Jean-Marc Salzmann sera Herr Von Faninal dans Le Chevalier à la rose, qui est, non seulement « le chef-d’œuvre de Richard Strauss – compositeur sans lien de parenté avec Johann Strauss, auteur du Beau Danube bleu et de la Chauve-souris – mais même « un chef-d’œuvre absolu » ainsi que l’avait qualifié Frédéric Roels le directeur lors de sa présentation de saison ; une œuvre qui sera jouée pour la première fois sur la scène avignonnaise, initialement prévue pour janvier 2021 et reportée en raison de la pandémie.
– Le Chevalier à la rose ouvrira ce vendredi 7 octobre 2022 la saison lyrique à l’Opéra Grand Avignon. Vous qui la connaissez bien, dites-nous pourquoi il faut aller voir et entendre cette œuvre ?
-(sourire, mais sans hésitation) D’abord pour une musique sublime, beaucoup plus connue que l’on ne croit habituellement, comme par exemple la fameuse valse (il se met à fredonner) que tout le monde connaît. Ensuite parce que c’est du vrai théâtre chanté, avec un livret très intéressant. Même s’il se passe au XVIIIe siècle, il raconte une époque, les mêmes rapports sociaux qu’en France, avec une bourgeoisie qui s’enrichit et une aristocratie qui s’appauvrit. C’est aussi une très belle qualité de distribution : un baron exceptionnel, un couple de tourtereaux très crédible, et Sophie, ma fille, a vraiment l’âge d’être ma fille, on n’a pas besoin des truquages du maquillage !
-Comment vous sentez-vous, à une petite semaine de la première ?
–On est en pleine italienne. Je peux dire que l’orchestre a fait d’énormes progrès. Il aborde cette œuvre pour la première fois ; il s’en sort très bien, avec un chef merveilleux, qui connaît très bien ce répertoire. Il est d’ailleurs GMD (General Musik Director) en Allemagne, chef de la musique de l’Opéra de Trèves ; et il est de surcroît d’une extrême gentillesse ! Quant à la mise en scène, elle est classique, avec une touche de modernité. On raconte vraiment une histoire. Je n’aimerais pas une mise en scène dans un garage ou une déchetterie, mais ici c’est relativement classique.
-Ce sera donc une belle production.
–Une très belle opportunité pour Avignon, où l’œuvre n’avait jamais été jouée. Elle fait pourtant partie des grands opéras du répertoire.
-Ouvrir une saison avec une œuvre qui ne fait pas partie des « tubes », n’est-ce pas un pari risqué ? Comme Peter Grimes l’an dernier, pour la réouverture de l’opéra historique après 4 ans de travaux : une production remarquable, mais relativement boudée par le public.
–Il faut être audacieux si l’on veut avancer.

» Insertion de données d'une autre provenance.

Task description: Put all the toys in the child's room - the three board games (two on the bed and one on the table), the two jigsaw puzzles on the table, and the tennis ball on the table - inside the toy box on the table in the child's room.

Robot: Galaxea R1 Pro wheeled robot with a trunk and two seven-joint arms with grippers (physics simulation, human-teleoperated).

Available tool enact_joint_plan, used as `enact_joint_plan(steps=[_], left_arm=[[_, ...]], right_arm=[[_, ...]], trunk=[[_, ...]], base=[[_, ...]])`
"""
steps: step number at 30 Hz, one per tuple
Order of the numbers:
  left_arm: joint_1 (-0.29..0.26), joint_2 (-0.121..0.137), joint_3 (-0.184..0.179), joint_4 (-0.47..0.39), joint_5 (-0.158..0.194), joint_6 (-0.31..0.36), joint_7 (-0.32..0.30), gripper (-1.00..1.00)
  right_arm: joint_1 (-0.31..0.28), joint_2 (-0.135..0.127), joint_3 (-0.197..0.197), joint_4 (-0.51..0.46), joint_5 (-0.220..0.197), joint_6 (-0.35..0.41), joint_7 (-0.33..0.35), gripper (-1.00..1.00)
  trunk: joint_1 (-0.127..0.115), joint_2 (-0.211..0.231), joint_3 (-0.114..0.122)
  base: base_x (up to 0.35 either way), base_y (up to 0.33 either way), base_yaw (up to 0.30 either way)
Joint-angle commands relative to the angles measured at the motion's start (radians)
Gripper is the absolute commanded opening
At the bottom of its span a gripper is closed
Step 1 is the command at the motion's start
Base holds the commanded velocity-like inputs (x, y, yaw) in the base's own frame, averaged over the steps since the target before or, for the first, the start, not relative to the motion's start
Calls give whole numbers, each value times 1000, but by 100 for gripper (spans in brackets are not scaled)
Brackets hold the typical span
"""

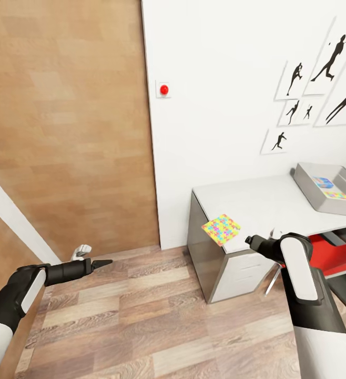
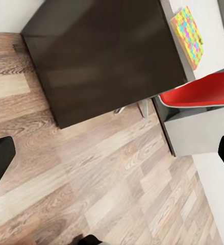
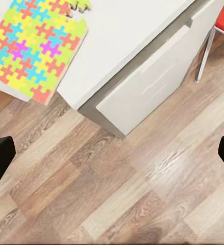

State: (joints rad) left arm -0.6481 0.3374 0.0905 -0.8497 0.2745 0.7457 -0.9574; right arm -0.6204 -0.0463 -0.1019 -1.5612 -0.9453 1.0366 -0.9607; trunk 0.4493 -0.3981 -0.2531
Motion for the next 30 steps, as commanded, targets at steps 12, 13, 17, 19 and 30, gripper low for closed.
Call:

J’ai bien regardé la programmation de Frédéric Roels pour cette saison : que des chefs-d’œuvre, même s’ils ne sont pas très connus du grand public. Que les spectateurs soient déroutés, sans doute, mais c’est une invitation à sortir des sentiers battus. Il faut oser faire découvrir des chefs-d’œuvre qui peuvent nous apporter quelque chose, nous rendre meilleurs, nous élever, musicalement et spirituellement. On peut avoir des moments de doute, de remise en question, mais il faut toujours essayer autre chose. Pour construire un public il faut des années. Quand Maier est arrivé à l’Opéra de Montpellier dans les années 80 (Henri Maier, directeur général de l’Opéra de Montpellier de 1085 à 2001, ndlr), la moyenne d’âge du public était de 60-65 ans ; en 15 ans, elle est passée à 35-40 ans. Il faut être très attentif, et créer justement ce renversement du public. Les jeunes ont de la curiosité, une envie de nouveauté.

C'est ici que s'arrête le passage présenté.